• [Work task]: Although the listing contains pictures, reproduce only its text, exactly as written.

Given information section start

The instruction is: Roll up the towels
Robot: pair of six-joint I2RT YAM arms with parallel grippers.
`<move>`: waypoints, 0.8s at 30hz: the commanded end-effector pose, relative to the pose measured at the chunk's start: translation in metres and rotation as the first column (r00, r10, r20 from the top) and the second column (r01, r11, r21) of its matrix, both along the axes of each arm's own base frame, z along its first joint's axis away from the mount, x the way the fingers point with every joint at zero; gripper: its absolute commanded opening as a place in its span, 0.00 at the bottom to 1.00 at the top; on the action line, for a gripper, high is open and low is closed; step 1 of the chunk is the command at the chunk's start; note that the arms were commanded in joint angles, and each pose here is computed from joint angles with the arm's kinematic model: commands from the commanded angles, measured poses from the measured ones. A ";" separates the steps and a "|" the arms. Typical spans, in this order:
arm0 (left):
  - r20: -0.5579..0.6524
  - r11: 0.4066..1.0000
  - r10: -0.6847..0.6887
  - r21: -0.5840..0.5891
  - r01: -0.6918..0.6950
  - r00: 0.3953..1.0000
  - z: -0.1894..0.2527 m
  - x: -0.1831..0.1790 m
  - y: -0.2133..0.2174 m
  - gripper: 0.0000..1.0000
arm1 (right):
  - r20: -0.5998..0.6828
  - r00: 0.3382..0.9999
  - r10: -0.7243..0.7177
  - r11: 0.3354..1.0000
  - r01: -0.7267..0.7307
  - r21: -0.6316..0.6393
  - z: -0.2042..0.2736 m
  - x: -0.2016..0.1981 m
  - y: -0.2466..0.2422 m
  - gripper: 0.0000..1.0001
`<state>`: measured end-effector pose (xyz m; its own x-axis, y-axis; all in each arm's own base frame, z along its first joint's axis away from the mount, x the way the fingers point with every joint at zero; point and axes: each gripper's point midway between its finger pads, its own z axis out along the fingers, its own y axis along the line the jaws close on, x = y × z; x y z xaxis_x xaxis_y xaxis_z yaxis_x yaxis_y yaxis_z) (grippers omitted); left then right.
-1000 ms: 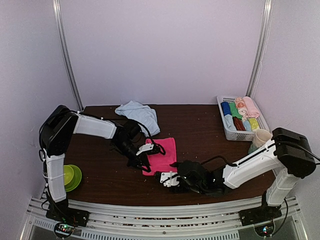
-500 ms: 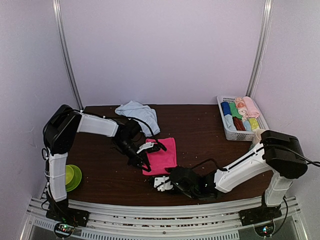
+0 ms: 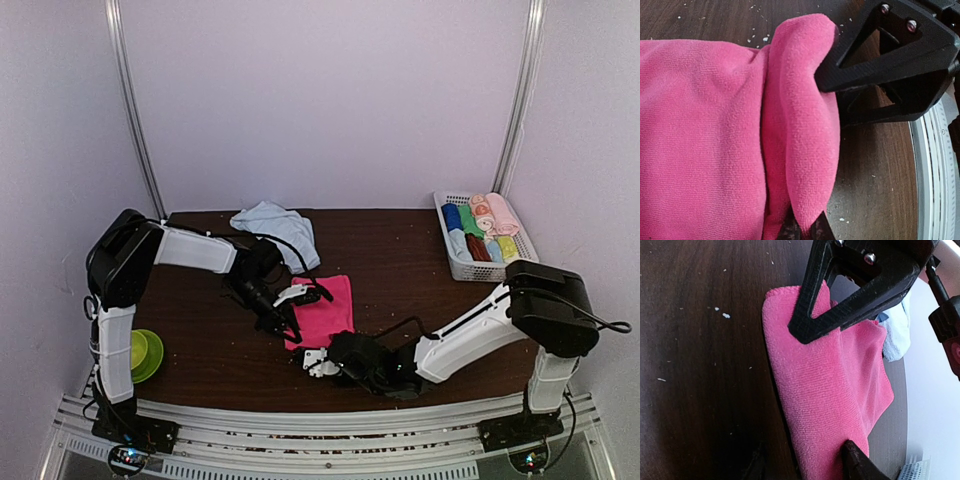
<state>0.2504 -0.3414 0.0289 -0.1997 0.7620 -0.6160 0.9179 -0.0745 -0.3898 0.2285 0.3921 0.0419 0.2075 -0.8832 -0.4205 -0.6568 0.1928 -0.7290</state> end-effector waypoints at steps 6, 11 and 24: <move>-0.009 0.998 0.008 0.060 -0.008 1.000 -0.014 0.004 0.011 0.00 | -0.054 0.995 -0.089 0.994 0.086 -0.060 -0.019 0.016 -0.011 0.47; -0.005 0.998 0.003 0.060 -0.003 1.000 -0.014 0.003 0.012 0.00 | -0.101 0.989 -0.107 0.992 0.099 -0.078 -0.026 0.020 -0.012 0.35; 0.069 1.000 0.021 0.012 -0.022 0.997 0.013 0.011 0.014 0.40 | -0.208 0.970 -0.124 0.988 0.102 -0.115 -0.038 0.019 -0.013 0.02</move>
<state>0.2499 -0.3387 0.0318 -0.1866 0.7642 -0.6173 0.9192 -0.0859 -0.3843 0.2538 0.3944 0.0321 0.0641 -0.9050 -0.4205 -0.7223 0.2486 -0.6453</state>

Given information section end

• [Expected answer]:
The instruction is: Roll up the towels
Robot: pair of six-joint I2RT YAM arms with parallel grippers.
`<move>`: waypoints, 0.8s at 30hz: the commanded end-effector pose, relative to the pose measured at the chunk's start: translation in metres and rotation as the first column (r00, r10, r20 from the top) and the second column (r01, r11, r21) of its matrix, both along the axes of each arm's own base frame, z along its first joint's axis away from the mount, x the way the fingers point with every joint at zero; gripper: its absolute commanded opening as a place in its span, 0.00 at the bottom to 1.00 at the top; on the action line, for a gripper, high is open and low is closed; step 1 of the chunk is the command at the chunk's start; note that the arms were commanded in joint angles, and each pose here is computed from joint angles with the arm's kinematic model: commands from the commanded angles, measured poses from the measured ones. A ";" separates the steps and a "|" the arms. Typical spans, in this order:
arm0 (left):
  - r20: -0.5579..0.6524
  - r11: 0.4066..1.0000
  - r10: -0.6847..0.6887
  - r21: -0.5840..0.5891
  - r01: -0.6918..0.6950
  - r00: 0.3953..1.0000
  - z: -0.1894..0.2527 m
  - x: -0.1831..0.1790 m
  - y: -0.2133..0.2174 m
  - gripper: 0.0000..1.0000
arm1 (right):
  - r20: -0.5998..0.6828
  - r00: 0.3382..0.9999
  - r10: -0.7243..0.7177
  - r11: 0.3354..1.0000
  - r01: -0.7267..0.7307
  - r21: -0.6316..0.6393
  - z: -0.2042..0.2736 m
  - x: -0.2016..0.1981 m
  - y: -0.2466..0.2422 m
  - gripper: 0.0000..1.0001
`<state>`: measured end-effector pose (xyz m; its own x-axis, y-axis; all in each arm's own base frame, z along its first joint's axis away from the mount, x the way the fingers point with every joint at zero; point and axes: each gripper's point midway between its finger pads, its own z axis out along the fingers, its own y axis along the line the jaws close on, x = y × z; x y z xaxis_x xaxis_y xaxis_z yaxis_x yaxis_y yaxis_z) (grippers omitted); left then right.
-1000 ms: 
-500 ms: 
+0 ms: 
<state>0.2504 -0.3414 0.0289 -0.1997 0.7620 -0.6160 0.9179 -0.0745 -0.3898 0.2285 0.3921 0.0419 0.2075 -0.8832 -0.4205 -0.6568 0.1928 -0.7290</state> end-effector waypoints at steps 6, 11 and 24: <move>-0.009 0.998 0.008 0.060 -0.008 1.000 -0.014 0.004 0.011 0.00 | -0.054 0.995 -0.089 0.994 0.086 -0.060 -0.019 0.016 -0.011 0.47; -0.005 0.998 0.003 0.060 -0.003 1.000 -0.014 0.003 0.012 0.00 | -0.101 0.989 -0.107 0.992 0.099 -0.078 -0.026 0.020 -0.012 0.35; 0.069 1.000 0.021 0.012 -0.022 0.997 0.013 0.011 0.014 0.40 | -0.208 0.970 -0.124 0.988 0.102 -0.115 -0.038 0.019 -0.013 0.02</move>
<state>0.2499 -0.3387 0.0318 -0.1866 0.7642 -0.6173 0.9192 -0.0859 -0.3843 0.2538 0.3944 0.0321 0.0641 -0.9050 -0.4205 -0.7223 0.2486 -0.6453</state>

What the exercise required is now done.